The immediate results of (up to five years after) the Indian Land and Rights Act was no small amount of turmoil. The nation was finally forced to confront the contradiction of Manifest Destiny and what Christian morals ultimately demanded. Of course proponents of Westward expansion didn’t suddenly disappear off the landscape, but the nationally conscience won out and the bill was narrowly passed. The main group affected was settlers, but no immediate resistance sprang up because they kept the land they sat on. However, it wouldn’t stay that way. Westward settlement was hitting its peak and free land was no longer in great supply. There were several large (and half-baked) attacks by new settlers on Native American territory. Without the support of any law men or contingents of the Army they were easily repelled relatively small bands on horseback. The Army, under standing orders from Lee, gathered up the survivors and sent them back to their homesteads. The violence and organization of these attacks were blown out of proportion and significantly enhanced the reputation of the tribes as soldiers. This served as a hedge of protection against those who didn’t accept the new order.

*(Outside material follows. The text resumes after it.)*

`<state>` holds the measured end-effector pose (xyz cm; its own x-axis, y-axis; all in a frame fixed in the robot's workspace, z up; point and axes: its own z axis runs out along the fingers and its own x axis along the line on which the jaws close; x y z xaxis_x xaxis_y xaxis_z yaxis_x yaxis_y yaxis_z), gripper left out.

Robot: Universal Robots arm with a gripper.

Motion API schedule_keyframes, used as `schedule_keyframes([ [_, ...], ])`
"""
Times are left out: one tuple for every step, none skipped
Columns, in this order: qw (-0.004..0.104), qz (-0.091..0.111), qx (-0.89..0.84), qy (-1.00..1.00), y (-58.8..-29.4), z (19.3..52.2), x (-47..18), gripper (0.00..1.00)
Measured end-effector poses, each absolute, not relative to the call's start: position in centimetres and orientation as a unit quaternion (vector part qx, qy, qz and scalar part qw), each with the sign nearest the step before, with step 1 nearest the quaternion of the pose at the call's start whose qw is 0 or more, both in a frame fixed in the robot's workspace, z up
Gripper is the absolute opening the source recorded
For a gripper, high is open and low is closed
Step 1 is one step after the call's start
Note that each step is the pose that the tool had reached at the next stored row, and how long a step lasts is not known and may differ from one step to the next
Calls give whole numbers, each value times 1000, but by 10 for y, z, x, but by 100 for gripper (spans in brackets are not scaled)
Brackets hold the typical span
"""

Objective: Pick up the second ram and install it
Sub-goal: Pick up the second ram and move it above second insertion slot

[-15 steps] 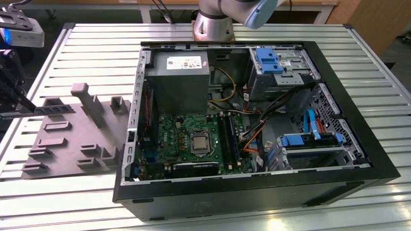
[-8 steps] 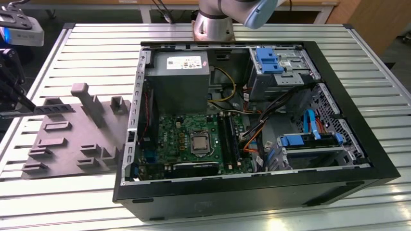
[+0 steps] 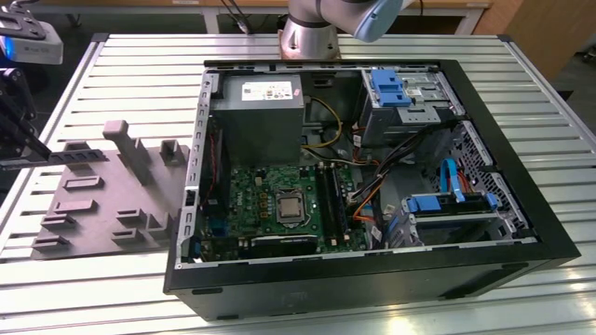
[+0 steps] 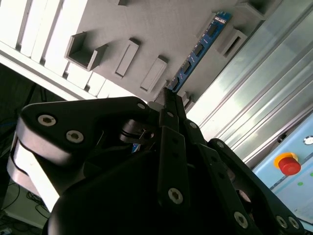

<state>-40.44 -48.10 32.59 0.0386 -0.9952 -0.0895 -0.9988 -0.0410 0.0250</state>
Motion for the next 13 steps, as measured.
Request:
schedule_keyframes([
  [22,41,-720,692,-481,326,-404,12],
  [22,41,-720,692,-481,326,-404,12],
  [22,41,-720,692,-481,326,-404,12],
  [22,41,-720,692,-481,327,-404,12],
  [22,41,-720,692,-481,327,-404,12],
  [22,41,-720,692,-481,327,-404,12],
  [22,41,-720,692,-481,327,-404,12],
  [22,41,-720,692,-481,327,-404,12],
  [22,41,-720,692,-481,328,-404,12],
  [22,41,-720,692,-481,328,-404,12],
  [22,41,-720,692,-481,328,-404,12],
  [22,41,-720,692,-481,328,-404,12],
  [22,41,-720,692,-480,329,-404,12],
])
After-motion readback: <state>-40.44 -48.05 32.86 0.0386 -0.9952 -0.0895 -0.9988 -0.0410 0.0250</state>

The new order also opened other doors. Significant numbers of men from various tribes enlisted in the Army to help externally protect Native lands. They passed on their combat and horse-riding skills to the whites [PP: This will become more important in the first half of the 20th]. As the Army was downsized toward the end of Lee’s term as President, many young Native Americans became lawmen and were highly valued for their skills, particularly by the Texas Rangers and Federal Martials.

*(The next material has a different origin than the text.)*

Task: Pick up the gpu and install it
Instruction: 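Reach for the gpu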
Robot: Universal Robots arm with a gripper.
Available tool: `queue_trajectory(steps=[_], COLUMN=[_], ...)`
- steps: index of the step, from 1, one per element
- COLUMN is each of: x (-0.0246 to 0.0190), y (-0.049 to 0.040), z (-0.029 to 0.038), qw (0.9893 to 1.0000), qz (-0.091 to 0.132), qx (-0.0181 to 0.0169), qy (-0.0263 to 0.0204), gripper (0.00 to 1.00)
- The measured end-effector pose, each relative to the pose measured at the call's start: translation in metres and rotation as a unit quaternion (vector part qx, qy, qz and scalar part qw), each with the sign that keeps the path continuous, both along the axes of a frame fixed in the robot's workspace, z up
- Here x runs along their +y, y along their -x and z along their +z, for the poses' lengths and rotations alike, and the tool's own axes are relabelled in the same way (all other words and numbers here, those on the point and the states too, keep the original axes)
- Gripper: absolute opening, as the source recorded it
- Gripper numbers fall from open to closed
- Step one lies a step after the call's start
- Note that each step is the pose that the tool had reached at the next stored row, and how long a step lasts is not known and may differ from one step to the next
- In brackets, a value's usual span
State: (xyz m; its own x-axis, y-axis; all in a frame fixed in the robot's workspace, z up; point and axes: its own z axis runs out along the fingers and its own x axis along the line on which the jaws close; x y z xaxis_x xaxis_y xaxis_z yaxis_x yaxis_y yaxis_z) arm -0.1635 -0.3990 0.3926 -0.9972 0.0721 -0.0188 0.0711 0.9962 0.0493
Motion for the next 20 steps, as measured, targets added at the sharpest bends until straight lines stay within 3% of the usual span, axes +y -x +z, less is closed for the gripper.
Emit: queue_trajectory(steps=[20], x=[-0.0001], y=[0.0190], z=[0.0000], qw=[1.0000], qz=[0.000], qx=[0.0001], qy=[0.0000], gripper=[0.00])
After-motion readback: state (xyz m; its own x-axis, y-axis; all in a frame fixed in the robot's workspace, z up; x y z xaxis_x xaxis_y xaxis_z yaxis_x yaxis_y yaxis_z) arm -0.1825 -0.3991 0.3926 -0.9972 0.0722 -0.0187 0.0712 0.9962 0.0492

Across the pond history largely went unchanged from OTL. America’s trepidation with European politics dated back to President Washington and it had its own vast social changes to keep it busy. The parallel with OTL European history breaks down with Russo-Japanese War (1904-1905). FDR hadn’t been elected President (he was a Senator ATL) and his offer for negotiations in OTL never took place. The Czar just kept pumping conscripts into the front as he suffered loss after loss to the Japanese. Thus the nearly successful OTL revolution was successful here because a rather disillusioned army marched on Moscow. Lenin was in-country for this bout and gained a foothold in public opinion earlier. After winning them over the “White” Russians (referring to political alignment, the same as “Red” socialists) were far more marginalized as they had a smaller support base. The civil war was far smaller. There was no one to volunteer to shoot Lenin and he didn’t suffer from the subsequent imbedded bullets and the surgery to remove it (both of which probably contributed to an earlier death due to his health problems). He survived into the 1930s.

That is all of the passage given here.